Les pseudo-communistes biélorusses au service de la bourgeoisie

En Biélorussie, les deux partis social-démocratisés, aussi bien le P.C.B. que le Parti biélorusse des communistes (P.B.d.C.; sigle biélorusse et russe: PKB) sont pareillement les deux ailes d'un seul et même courant politique dans le mouvement communiste de Biélorussie: l'opportunisme.

Ces deux partis se donnent pour tâche d'édifier ce qu'ils appellent un socialisme rénové à économie multistructurale où l'on admet l'existence de la propriété privée. Ces deux partis soutiennent l'économie de marché dans laquelle existe, à côté du marché des articles de consommation, un marché des moyens de production, un marché de la main-d’œuvre et un marché des capitaux et des titres et valeurs.

Ils sont d'avis que l'on peut revenir au socialisme non pas par la lutte des classes et en menant cette lutte jusqu'à la dictature du prolétariat, c'est-à- dire non pas par la voie révolutionnaire, mais par la voie évolutionnaire au moyen de réformes dans le cadre du système bourgeois, au moyen d'élections aux parlements bourgeois, ce qui ne s'est jamais produit dans l'histoire et ne peut se produire.

Comme l'a dit V.I. Lénine, «les partis opportunistes sont l'expression des intérêts de la petite bourgeoisie et de l'alliance de la partie futile des ouvriers embourgeoisés avec leur bourgeoisie contre les intérêts de la masse du prolétariat, de la masse des opprimés.

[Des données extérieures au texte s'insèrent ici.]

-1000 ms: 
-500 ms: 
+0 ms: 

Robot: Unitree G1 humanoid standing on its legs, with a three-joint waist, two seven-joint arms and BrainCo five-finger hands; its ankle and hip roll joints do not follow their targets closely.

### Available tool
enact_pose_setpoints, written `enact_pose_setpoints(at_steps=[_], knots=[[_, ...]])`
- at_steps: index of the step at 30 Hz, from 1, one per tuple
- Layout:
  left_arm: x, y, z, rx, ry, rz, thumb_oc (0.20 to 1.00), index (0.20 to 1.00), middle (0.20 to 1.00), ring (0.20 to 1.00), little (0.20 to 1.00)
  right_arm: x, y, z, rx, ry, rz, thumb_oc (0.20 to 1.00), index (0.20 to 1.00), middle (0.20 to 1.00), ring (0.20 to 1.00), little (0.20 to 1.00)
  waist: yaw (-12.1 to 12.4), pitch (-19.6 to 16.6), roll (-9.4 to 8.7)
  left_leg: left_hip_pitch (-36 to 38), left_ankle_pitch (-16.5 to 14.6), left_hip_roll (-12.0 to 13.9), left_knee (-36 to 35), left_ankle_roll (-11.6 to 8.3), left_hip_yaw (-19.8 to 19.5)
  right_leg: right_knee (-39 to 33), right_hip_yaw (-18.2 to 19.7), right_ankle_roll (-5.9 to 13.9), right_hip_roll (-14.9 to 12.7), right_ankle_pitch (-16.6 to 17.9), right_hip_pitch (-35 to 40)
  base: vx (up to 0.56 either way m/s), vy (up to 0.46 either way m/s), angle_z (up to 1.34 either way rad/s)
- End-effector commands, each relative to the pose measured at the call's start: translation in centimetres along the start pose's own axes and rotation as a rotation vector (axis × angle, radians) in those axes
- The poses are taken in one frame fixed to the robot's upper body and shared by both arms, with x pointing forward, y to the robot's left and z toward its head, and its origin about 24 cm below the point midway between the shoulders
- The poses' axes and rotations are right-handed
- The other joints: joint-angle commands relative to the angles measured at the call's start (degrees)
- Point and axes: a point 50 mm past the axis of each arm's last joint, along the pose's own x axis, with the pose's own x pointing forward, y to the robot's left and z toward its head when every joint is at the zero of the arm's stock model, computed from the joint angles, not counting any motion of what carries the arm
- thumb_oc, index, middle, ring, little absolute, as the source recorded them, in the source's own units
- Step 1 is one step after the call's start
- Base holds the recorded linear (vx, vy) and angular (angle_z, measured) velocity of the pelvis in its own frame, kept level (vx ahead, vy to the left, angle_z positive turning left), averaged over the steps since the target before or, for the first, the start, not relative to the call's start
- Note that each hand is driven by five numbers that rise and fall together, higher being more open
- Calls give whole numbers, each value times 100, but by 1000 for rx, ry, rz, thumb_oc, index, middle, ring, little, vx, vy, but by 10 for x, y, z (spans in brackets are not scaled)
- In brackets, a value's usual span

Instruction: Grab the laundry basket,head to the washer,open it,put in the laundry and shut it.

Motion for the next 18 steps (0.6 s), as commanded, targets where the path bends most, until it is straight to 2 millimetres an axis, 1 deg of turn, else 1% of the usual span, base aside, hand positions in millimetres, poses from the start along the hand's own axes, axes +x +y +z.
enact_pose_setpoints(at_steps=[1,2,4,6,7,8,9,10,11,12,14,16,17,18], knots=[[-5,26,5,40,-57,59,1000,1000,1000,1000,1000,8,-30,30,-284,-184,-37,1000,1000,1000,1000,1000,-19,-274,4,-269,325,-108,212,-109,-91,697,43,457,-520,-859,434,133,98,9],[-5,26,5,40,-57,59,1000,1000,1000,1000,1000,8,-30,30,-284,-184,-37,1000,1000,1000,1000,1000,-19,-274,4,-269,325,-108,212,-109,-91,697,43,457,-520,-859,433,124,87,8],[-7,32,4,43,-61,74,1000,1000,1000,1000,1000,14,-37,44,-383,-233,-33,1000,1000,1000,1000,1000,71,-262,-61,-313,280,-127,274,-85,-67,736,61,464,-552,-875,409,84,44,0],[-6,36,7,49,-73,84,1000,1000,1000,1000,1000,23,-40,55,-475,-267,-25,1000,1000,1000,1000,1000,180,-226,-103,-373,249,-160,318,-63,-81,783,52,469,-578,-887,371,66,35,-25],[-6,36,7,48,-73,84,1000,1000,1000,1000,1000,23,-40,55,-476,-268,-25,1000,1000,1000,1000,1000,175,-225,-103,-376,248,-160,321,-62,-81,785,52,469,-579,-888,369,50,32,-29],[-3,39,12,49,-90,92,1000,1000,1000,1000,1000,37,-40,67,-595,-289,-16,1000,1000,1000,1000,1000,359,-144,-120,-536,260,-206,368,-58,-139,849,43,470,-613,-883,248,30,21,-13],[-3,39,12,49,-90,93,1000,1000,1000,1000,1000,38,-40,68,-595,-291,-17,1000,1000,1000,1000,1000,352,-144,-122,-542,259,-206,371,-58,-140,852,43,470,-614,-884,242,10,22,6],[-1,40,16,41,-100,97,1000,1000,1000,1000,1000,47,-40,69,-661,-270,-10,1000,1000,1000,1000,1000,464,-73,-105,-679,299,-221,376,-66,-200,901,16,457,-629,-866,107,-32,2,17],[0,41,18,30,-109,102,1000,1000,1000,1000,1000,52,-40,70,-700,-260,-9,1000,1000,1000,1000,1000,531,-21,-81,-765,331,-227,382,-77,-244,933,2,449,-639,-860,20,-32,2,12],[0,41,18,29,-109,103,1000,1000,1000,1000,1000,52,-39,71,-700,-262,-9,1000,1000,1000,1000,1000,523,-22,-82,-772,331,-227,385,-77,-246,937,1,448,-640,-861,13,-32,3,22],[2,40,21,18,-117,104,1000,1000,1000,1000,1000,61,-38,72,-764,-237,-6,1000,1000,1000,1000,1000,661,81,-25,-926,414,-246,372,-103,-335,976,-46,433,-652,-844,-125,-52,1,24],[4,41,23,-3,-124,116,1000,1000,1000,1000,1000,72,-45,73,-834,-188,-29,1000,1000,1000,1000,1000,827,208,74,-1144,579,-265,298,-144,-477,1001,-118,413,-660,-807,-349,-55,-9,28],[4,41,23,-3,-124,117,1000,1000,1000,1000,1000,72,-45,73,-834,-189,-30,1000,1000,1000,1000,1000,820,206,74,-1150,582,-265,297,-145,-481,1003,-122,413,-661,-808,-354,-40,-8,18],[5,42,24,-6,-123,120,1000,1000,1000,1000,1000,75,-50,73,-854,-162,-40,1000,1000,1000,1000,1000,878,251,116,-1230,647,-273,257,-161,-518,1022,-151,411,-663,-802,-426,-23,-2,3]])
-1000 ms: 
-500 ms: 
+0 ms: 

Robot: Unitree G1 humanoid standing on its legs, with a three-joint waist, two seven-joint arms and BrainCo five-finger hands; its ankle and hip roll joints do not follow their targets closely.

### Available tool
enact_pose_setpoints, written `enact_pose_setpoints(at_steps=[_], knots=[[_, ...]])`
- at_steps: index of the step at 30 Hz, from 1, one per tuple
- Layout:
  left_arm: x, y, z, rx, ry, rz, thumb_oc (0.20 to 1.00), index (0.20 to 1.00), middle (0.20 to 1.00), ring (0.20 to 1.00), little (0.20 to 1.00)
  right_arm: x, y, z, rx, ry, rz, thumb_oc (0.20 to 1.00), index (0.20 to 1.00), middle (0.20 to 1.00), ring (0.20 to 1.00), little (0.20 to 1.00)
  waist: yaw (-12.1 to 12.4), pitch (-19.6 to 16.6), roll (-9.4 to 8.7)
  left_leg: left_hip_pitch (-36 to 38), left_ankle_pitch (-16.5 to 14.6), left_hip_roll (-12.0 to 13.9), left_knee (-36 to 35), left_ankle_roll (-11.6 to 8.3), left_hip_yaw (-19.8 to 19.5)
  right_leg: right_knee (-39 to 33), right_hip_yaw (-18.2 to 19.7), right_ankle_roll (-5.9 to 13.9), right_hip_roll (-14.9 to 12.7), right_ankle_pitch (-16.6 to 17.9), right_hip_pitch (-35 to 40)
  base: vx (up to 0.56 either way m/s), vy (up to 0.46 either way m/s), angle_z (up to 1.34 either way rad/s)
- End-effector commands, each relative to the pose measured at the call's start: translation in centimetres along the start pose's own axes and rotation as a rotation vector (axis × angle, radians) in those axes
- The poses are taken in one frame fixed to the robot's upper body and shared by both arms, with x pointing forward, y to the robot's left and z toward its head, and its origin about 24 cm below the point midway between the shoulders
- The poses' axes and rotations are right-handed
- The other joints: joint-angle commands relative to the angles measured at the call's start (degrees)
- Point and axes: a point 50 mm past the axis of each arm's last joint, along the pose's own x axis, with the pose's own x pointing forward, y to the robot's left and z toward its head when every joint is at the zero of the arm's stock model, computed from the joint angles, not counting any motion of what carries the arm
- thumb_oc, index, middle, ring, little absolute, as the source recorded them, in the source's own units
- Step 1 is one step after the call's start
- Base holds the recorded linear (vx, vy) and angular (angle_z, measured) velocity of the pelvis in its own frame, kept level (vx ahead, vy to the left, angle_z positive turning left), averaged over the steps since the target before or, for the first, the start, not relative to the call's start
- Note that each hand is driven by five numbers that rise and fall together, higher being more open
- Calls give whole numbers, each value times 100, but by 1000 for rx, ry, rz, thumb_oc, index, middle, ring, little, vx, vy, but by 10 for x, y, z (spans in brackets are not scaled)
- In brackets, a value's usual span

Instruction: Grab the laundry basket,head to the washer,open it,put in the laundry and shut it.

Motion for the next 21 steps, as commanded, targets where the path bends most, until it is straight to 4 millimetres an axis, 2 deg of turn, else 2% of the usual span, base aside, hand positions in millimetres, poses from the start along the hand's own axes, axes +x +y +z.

Le P.C.B., qui s'oriente par rapport au pouvoir actuel, défend les intérêts de la bourgeoisie nationale; le P.B.d.C. s'oriente, lui, par rapport à l'Occident et défend les intérêts de la bourgeoisie compradore vénale, a’ associe avec les partis de tendance nationaliste au sein des prétendues Forces démocratiques unies (F.D.U.; sigle russe: ODS) et mène avec ces partis, au fond, la même politique collaborationniste. Les intérêts des ouvriers, des paysans et des travailleurs intellectuels ne sont défendus ni par le P.C.B., ni par le P.B.d.C. du fait qu'il n'est pas possible de le faire par les méthodes parlementaires dans les conditions de la domination de la bourgeoisie.

Ces deux partis n'accordent leur principale attention qu'aux élections, après avoir jeté aux oubliettes l'opinion bien connue de V. I. Lénine à ce propos: «le prolétariat ne peut pas vaincre sans gagner à sa cause la majorité de la population. Mais limiter ou faire dépendre cette conquête de l'acquisition de la majorité des voix aux élections sous la domination de la bourgeoisie est une épaisse indigence d'esprit ou tout au moins une simple tromperie des ouvriers» (Œuvres compl., t. 40, p. 14, éd. en russe).